The history of metabolic syndrome dates back to 1988 when Gerald Reaven introduced the concept of “syndrome X” which is an aggregation of cardiovascular risk factors in the same individual. It was then given different names by different scientists, such as “the deadly quartet” by Kaplan and “a secret killer” by Foster. As insulin resistance was the underlying factor, Haffner et al. coined the term “insulin resistance syndrome,” which is still being used by some individuals. But at present “metabolic syndrome” is the most widely used term for the aggregation of metabolic abnormalities, which leads to increased cardiovascular risk. An observation by Dr. Vague showed that upper body adiposity as the obesity phenotype was associated with more metabolic abnormalities. These metabolic abnormalities were found to play an important role in the genesis of type II diabetes mellitus and cardiovascular disease.1

The metabolic abnormalities include insulin resistance, glucose intolerance, central obesity, dyslipidemia, and increased blood pressure, all of which are well-documented risk factors for cardiovascular mortality. There is a striking increase in the incidence of metabolic syndrome in the past two decades. This increase is due to the global epidemic of diabetes and obesity. One of the estimations shows that around 20–25% of the world’s population is suffering from metabolic syndrome.2 These people are two times more at risk to die and three times more at risk to suffer from a heart attack or stroke. For treating metabolic syndrome, it has to be first diagnosed by the physicians.
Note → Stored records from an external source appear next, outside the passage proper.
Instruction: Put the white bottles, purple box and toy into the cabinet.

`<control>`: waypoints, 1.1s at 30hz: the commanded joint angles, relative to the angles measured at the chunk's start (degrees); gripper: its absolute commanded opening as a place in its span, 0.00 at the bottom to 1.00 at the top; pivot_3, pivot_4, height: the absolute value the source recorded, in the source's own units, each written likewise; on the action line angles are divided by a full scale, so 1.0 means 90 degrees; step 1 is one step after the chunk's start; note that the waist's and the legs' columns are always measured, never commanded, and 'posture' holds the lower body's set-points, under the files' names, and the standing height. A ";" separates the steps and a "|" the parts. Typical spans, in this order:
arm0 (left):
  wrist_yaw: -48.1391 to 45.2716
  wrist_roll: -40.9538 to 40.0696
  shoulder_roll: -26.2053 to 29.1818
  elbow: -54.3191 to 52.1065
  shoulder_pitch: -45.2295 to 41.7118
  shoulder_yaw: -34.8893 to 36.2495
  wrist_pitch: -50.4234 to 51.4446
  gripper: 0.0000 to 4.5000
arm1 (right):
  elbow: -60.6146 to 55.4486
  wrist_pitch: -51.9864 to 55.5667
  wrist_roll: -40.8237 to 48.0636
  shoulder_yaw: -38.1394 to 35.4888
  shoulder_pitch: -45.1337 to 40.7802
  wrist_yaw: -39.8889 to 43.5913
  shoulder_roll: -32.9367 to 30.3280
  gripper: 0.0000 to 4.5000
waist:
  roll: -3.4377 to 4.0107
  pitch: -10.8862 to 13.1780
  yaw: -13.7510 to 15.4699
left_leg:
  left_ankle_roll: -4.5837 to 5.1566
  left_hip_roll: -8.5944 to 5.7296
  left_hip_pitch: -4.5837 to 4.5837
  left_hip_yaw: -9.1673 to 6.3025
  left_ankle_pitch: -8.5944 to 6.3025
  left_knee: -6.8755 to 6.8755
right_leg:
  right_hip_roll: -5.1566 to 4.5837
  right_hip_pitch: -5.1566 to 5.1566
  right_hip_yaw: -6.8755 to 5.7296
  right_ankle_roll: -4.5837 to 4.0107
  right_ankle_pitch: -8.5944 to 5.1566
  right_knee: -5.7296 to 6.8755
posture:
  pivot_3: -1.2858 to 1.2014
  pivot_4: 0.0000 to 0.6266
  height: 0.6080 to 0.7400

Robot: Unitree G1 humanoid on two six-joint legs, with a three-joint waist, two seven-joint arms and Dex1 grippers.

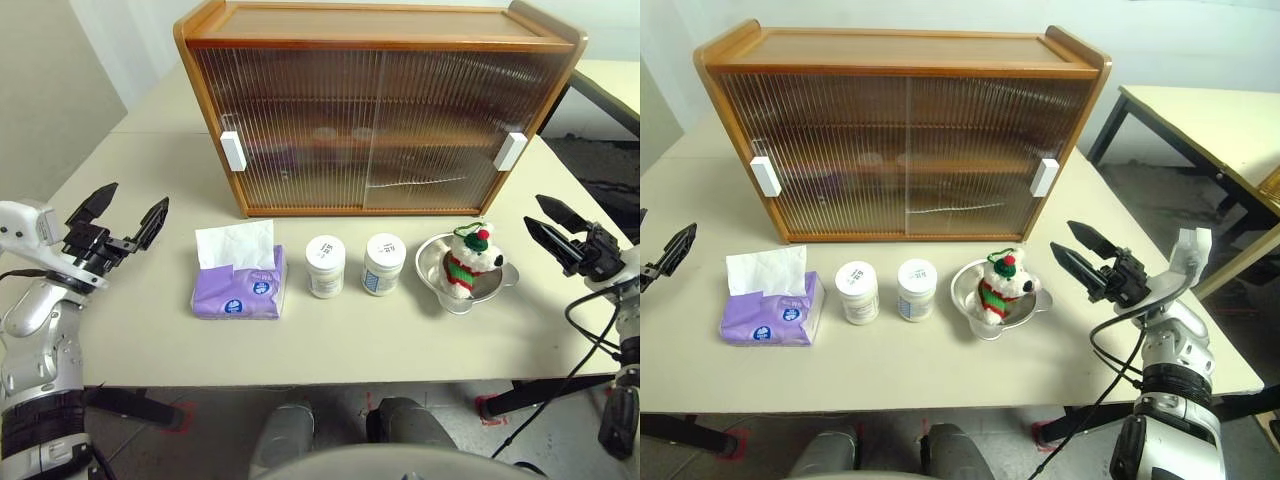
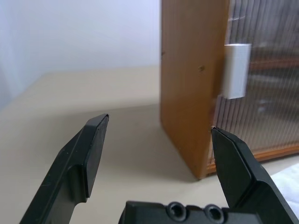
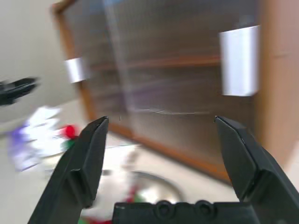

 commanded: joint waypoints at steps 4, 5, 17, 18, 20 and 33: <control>-0.0147 0.0159 0.0484 -0.0367 -0.0410 -0.0402 0.0644 0.72 | -0.2573 0.1441 0.0565 0.0432 0.0793 0.0080 -0.0445 1.00 | -0.0007 0.0001 -0.0087 | 0.0003 -0.0007 -0.0014 0.0003 -0.0007 0.0022 | 0.0004 0.0007 -0.0002 0.0007 -0.0006 0.0000 | 0.50 0.06 1.00; -0.0024 0.0200 0.0516 -0.0419 -0.0518 -0.0460 0.0800 0.65 | -0.2883 0.1596 0.0621 0.0491 0.0793 -0.0111 -0.0398 1.00 | -0.0006 0.0001 -0.0125 | 0.0004 -0.0008 -0.0011 0.0005 -0.0007 0.0024 | 0.0006 0.0010 -0.0002 0.0008 -0.0007 0.0000 | 0.50 0.06 1.00; 0.0864 0.0782 0.0399 -0.1050 -0.1208 -0.1165 0.1706 0.01 | -0.4519 0.1883 0.0879 0.0791 0.0993 -0.1058 0.0032 1.00 | -0.0009 -0.0002 -0.0416 | 0.0044 -0.0017 -0.0034 0.0022 -0.0030 0.0043 | 0.0035 -0.0008 0.0006 0.0036 -0.0020 -0.0009 | 0.49 0.04 1.00; 0.0888 0.0775 0.0382 -0.1100 -0.1181 -0.1144 0.1734 0.01 | -0.4561 0.1887 0.0871 0.0811 0.1011 -0.1057 0.0023 1.00 | -0.0009 -0.0003 -0.0413 | 0.0044 -0.0016 -0.0042 0.0022 -0.0030 0.0043 | 0.0036 -0.0014 0.0006 0.0038 -0.0022 -0.0009 | 0.49 0.04 1.00; 0.0935 0.0753 0.0354 -0.1202 -0.1123 -0.1104 0.1787 0.01 | -0.4609 0.1889 0.0866 0.0832 0.1032 -0.1059 0.0015 1.00 | -0.0009 -0.0004 -0.0406 | 0.0044 -0.0016 -0.0053 0.0022 -0.0030 0.0044 | 0.0037 -0.0021 0.0005 0.0039 -0.0025 -0.0010 | 0.49 0.04 1.00; 0.1104 0.0943 0.0278 -0.1214 -0.1206 -0.1283 0.1898 0.01 | -0.4794 0.1874 0.0915 0.0986 0.0930 -0.1277 0.0051 1.00 | -0.0011 -0.0006 -0.0358 | 0.0055 -0.0016 -0.0086 0.0020 -0.0040 0.0123 | 0.0045 -0.0027 0.0004 0.0051 -0.0013 -0.0005 | 0.49 0.04 1.00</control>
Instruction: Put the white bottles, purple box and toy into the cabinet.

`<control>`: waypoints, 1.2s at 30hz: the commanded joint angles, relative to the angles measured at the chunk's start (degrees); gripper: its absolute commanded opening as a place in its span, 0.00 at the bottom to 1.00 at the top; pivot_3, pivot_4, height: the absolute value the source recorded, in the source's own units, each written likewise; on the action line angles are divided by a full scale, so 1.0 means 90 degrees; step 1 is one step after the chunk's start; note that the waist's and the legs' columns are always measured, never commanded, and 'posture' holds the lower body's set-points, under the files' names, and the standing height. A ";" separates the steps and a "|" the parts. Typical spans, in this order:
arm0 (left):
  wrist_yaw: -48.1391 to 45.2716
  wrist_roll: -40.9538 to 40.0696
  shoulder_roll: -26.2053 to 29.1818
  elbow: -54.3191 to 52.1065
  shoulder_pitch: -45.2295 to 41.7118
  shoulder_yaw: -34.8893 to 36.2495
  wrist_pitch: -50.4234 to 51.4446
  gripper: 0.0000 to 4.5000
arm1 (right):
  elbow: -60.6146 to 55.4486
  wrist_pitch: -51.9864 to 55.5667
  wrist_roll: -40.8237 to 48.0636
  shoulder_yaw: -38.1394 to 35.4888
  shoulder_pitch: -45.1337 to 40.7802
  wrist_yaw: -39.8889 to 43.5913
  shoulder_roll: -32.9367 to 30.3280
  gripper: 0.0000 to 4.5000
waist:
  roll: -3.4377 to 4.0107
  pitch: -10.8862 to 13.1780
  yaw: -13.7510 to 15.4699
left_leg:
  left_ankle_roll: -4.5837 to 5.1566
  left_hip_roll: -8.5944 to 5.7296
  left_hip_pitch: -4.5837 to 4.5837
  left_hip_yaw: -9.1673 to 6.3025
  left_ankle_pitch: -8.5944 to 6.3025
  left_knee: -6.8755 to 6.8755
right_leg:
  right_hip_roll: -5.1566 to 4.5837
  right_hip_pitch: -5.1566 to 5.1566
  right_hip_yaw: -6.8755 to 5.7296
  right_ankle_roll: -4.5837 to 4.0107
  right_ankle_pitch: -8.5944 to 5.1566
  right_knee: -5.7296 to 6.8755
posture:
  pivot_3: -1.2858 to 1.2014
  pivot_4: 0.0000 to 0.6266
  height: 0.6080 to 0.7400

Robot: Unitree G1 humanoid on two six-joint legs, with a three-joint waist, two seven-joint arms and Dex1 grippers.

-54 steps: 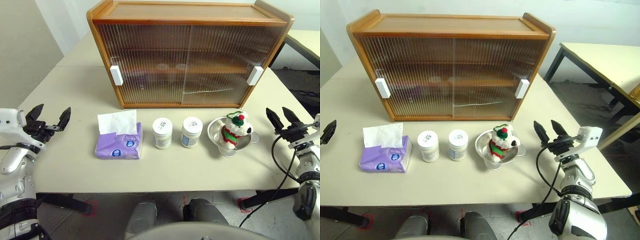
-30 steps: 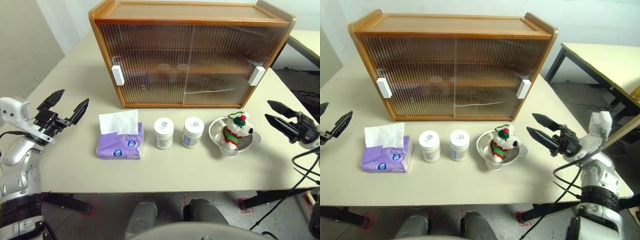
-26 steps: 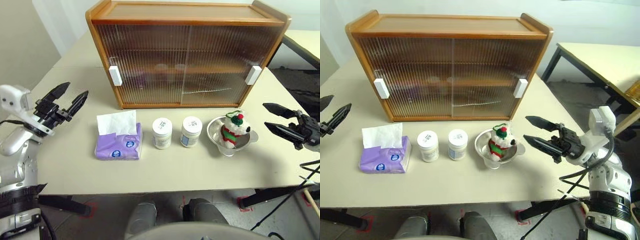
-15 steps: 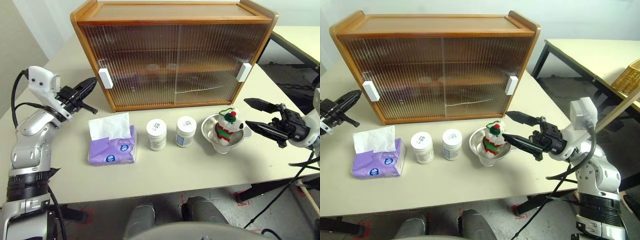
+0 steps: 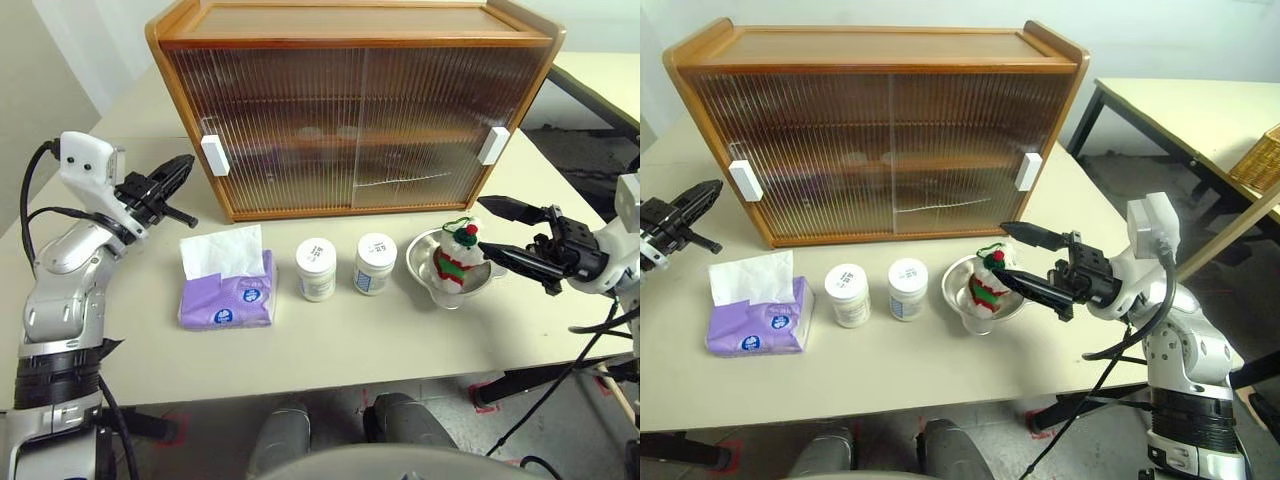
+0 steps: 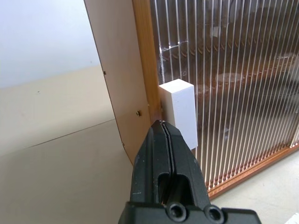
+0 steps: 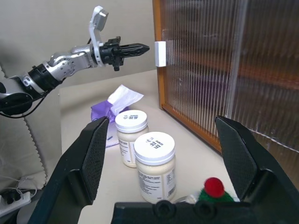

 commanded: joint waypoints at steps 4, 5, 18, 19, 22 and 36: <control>0.0047 0.0216 -0.0123 0.0193 -0.0212 -0.0177 -0.0002 0.01 | -0.0263 -0.0050 0.0103 0.0018 -0.0032 -0.0148 -0.0008 1.00 | 0.0000 0.0000 -0.0002 | 0.0007 -0.0001 0.0000 -0.0002 -0.0005 0.0017 | 0.0000 -0.0004 0.0003 0.0000 0.0009 -0.0001 | 0.49 0.04 1.00; 0.0050 0.0237 -0.0134 0.0219 -0.0241 -0.0185 -0.0009 0.01 | -0.0289 -0.0042 0.0117 0.0016 -0.0030 -0.0171 -0.0011 1.00 | 0.0000 0.0000 -0.0002 | 0.0007 -0.0001 0.0000 -0.0003 -0.0005 0.0018 | -0.0001 -0.0006 0.0003 0.0000 0.0011 -0.0001 | 0.49 0.04 1.00; 0.0026 0.0610 -0.0241 0.0605 -0.0681 -0.0530 -0.0211 0.01 | -0.0681 0.0147 0.0229 0.0182 -0.0238 -0.0467 -0.0106 1.00 | 0.0001 0.0000 -0.0004 | 0.0010 -0.0002 -0.0011 -0.0004 -0.0013 0.0021 | 0.0002 -0.0015 0.0002 0.0005 0.0018 -0.0004 | 0.49 0.04 1.00; -0.0009 0.0603 -0.0258 0.0608 -0.0707 -0.0566 -0.0209 0.01 | -0.0664 0.0157 0.0244 0.0168 -0.0283 -0.0477 -0.0116 1.00 | 0.0001 0.0000 -0.0004 | 0.0010 -0.0003 -0.0011 -0.0004 -0.0013 0.0021 | 0.0002 -0.0015 0.0002 0.0007 0.0019 -0.0004 | 0.49 0.04 1.00; -0.0073 0.0631 -0.0324 0.0639 -0.0821 -0.0685 -0.0208 0.01 | -0.0647 0.0169 0.0245 0.0173 -0.0340 -0.0490 -0.0108 1.00 | 0.0002 0.0000 -0.0002 | 0.0012 -0.0004 -0.0011 -0.0004 -0.0014 0.0022 | 0.0002 -0.0015 0.0002 0.0012 0.0022 -0.0004 | 0.48 0.05 1.00; -0.0118 0.0737 -0.0770 0.0697 -0.1401 -0.1179 -0.0101 0.01 | -0.1353 0.0549 0.0420 0.0416 -0.0382 -0.1253 -0.0047 1.00 | 0.0007 -0.0002 -0.0032 | 0.0021 -0.0006 -0.0021 -0.0004 -0.0018 0.0029 | 0.0002 -0.0019 0.0003 0.0041 0.0038 -0.0031 | 0.48 0.03 1.00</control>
There are many diagnosing criteria, which are being revised frequently, that help in the management of metabolic syndrome.


There was a lot of confusion and controversies in defining the criteria for the diagnosis of metabolic syndrome. The World Health Organization (WHO) took the initiative to provide a tool for researchers and clinicians and formulated a set of criteria, following which the National Cholesterol Education Program’s Adult Treatment Panel III (NCEP: ATP III) proposed a separate definition. There were also other organizations, like the European Group for the Study of Insulin Resistance, which came forward with similar criteria. The basic structure in all definitions included parameters to assess insulin resistance, hyperglycemia, dyslipidemia, and central obesity.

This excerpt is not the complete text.